Aber wir blenden uns sicherlich zur Enttäuschung einiger Leser*innen, die „gute Stellen“ im Text suchen, aus und lassen unser altes Paar allein. Die beiden werden auch ohne uns wissen, was sie zu tun haben – und Sie wissen es auch. Wir können zwischendurch ja einmal ausrechnen, wie viele Jahre, Monate, Tage und Stunden (weiter wollen wir nicht gehen, denn das wäre pseudogenau) sie einander verpasst haben. Ich erspare Ihnen das unangenehme und wegen der Schaltjahre vielleicht fehlerbehaftete Gerechne – für so etwas gibt es in Russlands Internet verschiedene ganz brauchbare Apps, aber da wir uns im kapitalistischen Westen befinden, verwenden wir ganz schnöde einfach Excel: Das Ergebnis lautet 37 Jahre und 319 Tage, insgesamt also 13.834 Tage. Im Nachhinein betrachtet erscheint mir das noch weitergehende Berechnen der Stunden als deutlich zu intim. Aber jetzt blenden wir uns wieder in das Geschehen ein.

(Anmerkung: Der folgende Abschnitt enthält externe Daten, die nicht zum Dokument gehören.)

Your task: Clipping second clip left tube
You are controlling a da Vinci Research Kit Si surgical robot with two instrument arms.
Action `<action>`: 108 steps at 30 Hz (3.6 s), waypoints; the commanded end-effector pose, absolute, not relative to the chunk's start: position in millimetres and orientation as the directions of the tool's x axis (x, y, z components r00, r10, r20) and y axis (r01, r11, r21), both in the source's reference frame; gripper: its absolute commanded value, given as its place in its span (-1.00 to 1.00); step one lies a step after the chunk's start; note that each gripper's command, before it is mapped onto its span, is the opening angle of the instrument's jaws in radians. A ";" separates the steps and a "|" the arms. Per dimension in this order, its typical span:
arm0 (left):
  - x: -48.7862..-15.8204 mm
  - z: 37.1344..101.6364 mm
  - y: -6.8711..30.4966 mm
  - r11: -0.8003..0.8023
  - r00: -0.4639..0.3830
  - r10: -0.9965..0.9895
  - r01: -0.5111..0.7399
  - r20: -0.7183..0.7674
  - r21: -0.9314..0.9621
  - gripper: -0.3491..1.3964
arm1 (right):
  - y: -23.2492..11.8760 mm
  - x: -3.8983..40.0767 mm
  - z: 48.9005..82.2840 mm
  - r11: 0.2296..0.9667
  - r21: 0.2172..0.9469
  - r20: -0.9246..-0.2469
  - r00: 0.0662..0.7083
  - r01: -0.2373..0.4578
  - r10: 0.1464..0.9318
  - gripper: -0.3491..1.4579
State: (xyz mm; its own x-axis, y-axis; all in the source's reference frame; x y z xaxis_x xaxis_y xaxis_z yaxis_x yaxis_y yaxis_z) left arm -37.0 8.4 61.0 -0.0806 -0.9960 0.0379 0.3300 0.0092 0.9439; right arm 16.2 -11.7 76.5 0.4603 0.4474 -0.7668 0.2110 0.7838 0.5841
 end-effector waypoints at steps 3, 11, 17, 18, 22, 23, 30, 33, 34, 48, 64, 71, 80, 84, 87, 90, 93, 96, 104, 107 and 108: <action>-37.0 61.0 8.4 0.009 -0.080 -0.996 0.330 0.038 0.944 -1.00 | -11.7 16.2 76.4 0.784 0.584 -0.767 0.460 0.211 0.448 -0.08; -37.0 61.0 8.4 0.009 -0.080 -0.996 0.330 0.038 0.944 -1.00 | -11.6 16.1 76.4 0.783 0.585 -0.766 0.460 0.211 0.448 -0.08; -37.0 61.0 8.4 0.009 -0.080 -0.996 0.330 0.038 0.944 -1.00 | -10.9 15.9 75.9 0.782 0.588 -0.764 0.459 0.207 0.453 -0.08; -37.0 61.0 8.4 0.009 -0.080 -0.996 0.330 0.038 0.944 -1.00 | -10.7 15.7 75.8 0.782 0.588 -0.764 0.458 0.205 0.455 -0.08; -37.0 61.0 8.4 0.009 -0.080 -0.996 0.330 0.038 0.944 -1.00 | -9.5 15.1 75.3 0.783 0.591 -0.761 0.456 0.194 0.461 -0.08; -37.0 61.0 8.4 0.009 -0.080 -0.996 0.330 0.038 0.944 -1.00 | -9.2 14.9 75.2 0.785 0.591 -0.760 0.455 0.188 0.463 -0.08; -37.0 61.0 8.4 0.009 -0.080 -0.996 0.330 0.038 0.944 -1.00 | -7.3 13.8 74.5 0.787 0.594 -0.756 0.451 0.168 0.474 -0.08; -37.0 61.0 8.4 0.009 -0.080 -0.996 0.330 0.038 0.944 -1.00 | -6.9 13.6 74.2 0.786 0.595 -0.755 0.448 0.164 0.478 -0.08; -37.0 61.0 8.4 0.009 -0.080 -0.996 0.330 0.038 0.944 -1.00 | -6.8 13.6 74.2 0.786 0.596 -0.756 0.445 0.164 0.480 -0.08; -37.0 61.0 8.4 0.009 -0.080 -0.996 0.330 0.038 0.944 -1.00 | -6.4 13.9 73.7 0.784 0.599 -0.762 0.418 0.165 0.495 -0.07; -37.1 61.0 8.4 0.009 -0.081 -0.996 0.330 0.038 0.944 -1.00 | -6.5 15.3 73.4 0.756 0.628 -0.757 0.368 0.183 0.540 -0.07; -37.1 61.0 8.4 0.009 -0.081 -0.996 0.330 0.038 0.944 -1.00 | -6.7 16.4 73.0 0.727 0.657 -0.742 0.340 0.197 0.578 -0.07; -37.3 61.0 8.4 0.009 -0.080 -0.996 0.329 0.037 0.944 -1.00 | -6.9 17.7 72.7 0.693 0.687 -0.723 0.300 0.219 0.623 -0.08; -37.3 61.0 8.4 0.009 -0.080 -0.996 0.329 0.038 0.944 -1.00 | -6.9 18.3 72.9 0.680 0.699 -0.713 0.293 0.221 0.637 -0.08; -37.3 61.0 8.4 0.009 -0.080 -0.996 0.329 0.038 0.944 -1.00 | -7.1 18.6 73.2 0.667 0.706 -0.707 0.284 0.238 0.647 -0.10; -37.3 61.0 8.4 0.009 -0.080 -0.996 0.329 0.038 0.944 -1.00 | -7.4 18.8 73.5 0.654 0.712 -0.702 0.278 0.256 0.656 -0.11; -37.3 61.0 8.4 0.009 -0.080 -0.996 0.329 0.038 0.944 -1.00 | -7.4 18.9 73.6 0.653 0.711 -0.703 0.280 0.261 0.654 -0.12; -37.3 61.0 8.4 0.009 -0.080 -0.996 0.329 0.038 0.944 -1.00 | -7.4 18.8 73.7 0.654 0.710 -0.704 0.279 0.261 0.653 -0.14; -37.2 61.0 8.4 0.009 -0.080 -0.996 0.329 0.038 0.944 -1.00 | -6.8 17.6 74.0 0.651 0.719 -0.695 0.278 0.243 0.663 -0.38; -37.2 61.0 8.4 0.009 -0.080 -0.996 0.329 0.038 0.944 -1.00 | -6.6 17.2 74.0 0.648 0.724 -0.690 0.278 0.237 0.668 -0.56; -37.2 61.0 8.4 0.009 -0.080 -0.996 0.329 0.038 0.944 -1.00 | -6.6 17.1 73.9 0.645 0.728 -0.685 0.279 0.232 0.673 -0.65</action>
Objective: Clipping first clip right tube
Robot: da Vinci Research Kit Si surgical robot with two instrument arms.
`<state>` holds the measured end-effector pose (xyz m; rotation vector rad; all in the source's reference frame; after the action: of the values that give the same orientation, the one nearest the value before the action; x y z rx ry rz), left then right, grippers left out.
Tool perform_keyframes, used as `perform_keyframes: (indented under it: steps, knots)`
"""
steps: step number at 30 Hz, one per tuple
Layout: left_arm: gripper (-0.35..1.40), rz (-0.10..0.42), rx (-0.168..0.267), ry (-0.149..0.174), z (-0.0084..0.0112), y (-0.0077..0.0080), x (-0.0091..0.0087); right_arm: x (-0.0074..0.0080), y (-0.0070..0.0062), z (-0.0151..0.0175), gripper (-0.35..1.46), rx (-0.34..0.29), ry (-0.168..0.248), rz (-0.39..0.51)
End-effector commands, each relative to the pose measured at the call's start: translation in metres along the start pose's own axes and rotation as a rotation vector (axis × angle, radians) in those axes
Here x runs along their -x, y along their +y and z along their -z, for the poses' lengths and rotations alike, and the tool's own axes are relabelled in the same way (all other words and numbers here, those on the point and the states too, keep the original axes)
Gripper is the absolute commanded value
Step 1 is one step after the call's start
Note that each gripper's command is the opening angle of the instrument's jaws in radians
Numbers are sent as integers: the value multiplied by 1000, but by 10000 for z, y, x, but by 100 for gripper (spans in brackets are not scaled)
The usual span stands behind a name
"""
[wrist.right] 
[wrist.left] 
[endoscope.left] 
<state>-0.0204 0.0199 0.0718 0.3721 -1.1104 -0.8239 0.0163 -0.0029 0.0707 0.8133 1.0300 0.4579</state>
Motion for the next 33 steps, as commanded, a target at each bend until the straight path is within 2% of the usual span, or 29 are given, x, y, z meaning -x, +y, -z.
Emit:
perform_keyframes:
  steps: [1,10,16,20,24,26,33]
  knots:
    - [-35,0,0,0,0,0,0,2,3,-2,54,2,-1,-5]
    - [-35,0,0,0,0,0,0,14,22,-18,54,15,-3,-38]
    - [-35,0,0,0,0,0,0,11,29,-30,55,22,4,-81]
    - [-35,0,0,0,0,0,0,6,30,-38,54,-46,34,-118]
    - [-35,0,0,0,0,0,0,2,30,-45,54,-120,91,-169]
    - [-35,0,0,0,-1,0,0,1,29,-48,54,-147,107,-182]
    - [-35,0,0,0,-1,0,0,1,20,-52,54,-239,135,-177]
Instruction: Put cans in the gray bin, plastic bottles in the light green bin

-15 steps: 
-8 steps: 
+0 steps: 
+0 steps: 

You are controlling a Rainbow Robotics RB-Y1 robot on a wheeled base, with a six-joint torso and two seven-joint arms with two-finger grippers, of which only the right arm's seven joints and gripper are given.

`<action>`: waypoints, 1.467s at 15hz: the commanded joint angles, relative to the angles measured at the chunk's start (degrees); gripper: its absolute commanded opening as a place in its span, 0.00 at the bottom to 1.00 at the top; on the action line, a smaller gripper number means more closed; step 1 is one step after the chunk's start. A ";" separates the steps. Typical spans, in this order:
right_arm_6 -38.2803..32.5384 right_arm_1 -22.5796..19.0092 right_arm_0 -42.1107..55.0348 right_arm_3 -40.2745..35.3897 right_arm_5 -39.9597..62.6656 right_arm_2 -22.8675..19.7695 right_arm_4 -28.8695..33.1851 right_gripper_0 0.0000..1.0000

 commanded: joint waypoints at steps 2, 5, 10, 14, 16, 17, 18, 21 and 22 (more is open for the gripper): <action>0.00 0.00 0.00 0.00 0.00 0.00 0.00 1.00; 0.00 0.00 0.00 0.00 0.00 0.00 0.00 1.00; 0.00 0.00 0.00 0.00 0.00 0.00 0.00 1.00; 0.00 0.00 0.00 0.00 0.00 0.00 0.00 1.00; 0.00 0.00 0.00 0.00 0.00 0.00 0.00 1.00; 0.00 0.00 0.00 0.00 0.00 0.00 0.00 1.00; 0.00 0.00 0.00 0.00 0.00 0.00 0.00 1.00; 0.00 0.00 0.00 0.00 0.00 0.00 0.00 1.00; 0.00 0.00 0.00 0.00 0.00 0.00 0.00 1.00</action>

Irgendwann lagen sie wieder erschöpft, aber glücklich nebeneinander auf dem Bett. „Aufstehen, Faulpelzin“, lachte Kalle, „irgendwann müssen wir mal frühstücken. Ich mache Kaffee, während du duscht...“
„Das ist das Schlimme an euch alten Männern“, lachte sie, „irgendwann können oder wollen sie nicht mehr, schade...“
„Ich denke, ihr seid hier, um mich zu überzeugen?“, rief Kalle ihr auf ihrem Weg in die Dusche nach.
„Das habe ich gehört“, rief sie zurück, „was soll ich denn noch tun?“
„Orlow wartet bestimmt schon auf uns“, gab Kalle zu bedenken.
„Alexei Iwanowitsch kann warten“, nuschelte sie, „wäscht du mir den Rücken? Und dann muss ich ganzheitlich eingecremt werden“. Also dauerte es wieder, bis sie sich an den Frühstückstisch setzen konnten.